WHAT YOU NEED TO DO: Your task is to copy each line of the records that includes the string "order".

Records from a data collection
++++++
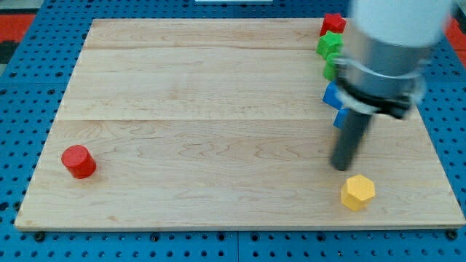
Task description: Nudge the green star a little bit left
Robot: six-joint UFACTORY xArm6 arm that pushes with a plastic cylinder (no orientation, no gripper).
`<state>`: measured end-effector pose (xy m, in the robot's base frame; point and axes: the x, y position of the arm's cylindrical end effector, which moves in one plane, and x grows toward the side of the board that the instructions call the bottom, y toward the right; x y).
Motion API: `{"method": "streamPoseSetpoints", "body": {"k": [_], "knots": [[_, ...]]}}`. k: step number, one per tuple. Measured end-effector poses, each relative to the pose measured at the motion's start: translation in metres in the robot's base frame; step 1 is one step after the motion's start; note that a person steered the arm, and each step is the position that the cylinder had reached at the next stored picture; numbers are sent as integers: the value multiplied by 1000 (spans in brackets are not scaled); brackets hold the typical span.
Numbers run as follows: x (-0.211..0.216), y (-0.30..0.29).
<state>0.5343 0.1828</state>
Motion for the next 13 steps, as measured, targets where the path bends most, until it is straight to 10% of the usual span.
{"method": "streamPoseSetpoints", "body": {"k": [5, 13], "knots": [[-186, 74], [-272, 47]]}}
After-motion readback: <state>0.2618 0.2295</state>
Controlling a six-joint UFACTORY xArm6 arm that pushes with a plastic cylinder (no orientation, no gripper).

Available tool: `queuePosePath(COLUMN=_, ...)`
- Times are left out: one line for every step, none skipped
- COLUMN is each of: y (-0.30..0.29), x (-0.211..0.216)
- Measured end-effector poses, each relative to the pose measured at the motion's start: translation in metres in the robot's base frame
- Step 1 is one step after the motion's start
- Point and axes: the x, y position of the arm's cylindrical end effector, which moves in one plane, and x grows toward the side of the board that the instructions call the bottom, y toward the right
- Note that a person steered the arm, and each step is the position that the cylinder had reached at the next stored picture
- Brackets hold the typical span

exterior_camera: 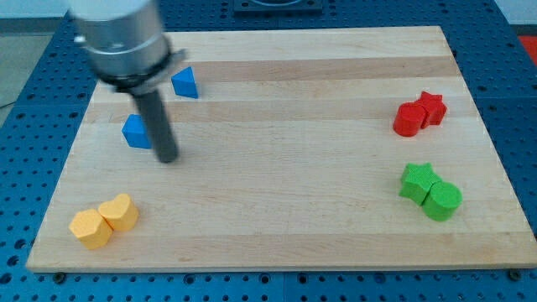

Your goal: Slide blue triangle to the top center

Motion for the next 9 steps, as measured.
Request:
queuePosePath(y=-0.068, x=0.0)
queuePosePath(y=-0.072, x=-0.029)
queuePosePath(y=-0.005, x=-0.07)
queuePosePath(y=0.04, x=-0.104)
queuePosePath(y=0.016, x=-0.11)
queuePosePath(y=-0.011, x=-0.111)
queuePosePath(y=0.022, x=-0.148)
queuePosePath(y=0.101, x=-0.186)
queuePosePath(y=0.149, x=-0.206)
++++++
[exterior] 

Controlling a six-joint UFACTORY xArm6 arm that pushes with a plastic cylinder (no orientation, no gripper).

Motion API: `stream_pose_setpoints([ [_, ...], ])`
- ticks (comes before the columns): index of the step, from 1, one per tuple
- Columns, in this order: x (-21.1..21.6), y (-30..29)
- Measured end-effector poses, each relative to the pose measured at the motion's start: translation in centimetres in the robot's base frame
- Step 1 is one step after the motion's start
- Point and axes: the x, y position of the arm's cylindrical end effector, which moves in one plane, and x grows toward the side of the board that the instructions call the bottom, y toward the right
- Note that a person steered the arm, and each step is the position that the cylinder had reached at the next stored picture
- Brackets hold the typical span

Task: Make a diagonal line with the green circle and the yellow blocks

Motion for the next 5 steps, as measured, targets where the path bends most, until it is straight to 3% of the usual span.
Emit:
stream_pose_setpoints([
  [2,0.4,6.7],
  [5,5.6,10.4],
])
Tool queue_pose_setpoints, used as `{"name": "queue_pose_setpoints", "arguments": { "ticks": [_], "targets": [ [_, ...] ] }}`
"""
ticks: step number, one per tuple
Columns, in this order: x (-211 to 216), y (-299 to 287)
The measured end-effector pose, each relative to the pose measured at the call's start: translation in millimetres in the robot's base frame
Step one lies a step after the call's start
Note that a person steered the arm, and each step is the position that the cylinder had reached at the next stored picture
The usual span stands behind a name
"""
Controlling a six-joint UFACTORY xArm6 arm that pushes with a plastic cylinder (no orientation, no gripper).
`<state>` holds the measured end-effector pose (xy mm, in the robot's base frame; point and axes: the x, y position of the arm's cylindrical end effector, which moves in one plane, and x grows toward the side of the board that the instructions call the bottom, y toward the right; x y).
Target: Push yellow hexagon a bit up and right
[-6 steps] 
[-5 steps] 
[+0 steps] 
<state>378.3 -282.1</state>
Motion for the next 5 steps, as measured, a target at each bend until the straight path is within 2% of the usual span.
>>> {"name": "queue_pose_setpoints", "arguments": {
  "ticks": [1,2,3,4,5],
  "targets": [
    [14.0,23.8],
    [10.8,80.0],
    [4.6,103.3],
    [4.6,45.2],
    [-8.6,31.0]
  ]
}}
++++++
EXPECTED ANSWER:
- Columns, in this order: x (-21.1..21.6), y (-30..29)
Columns, in this order: x (-211 to 216), y (-299 to 287)

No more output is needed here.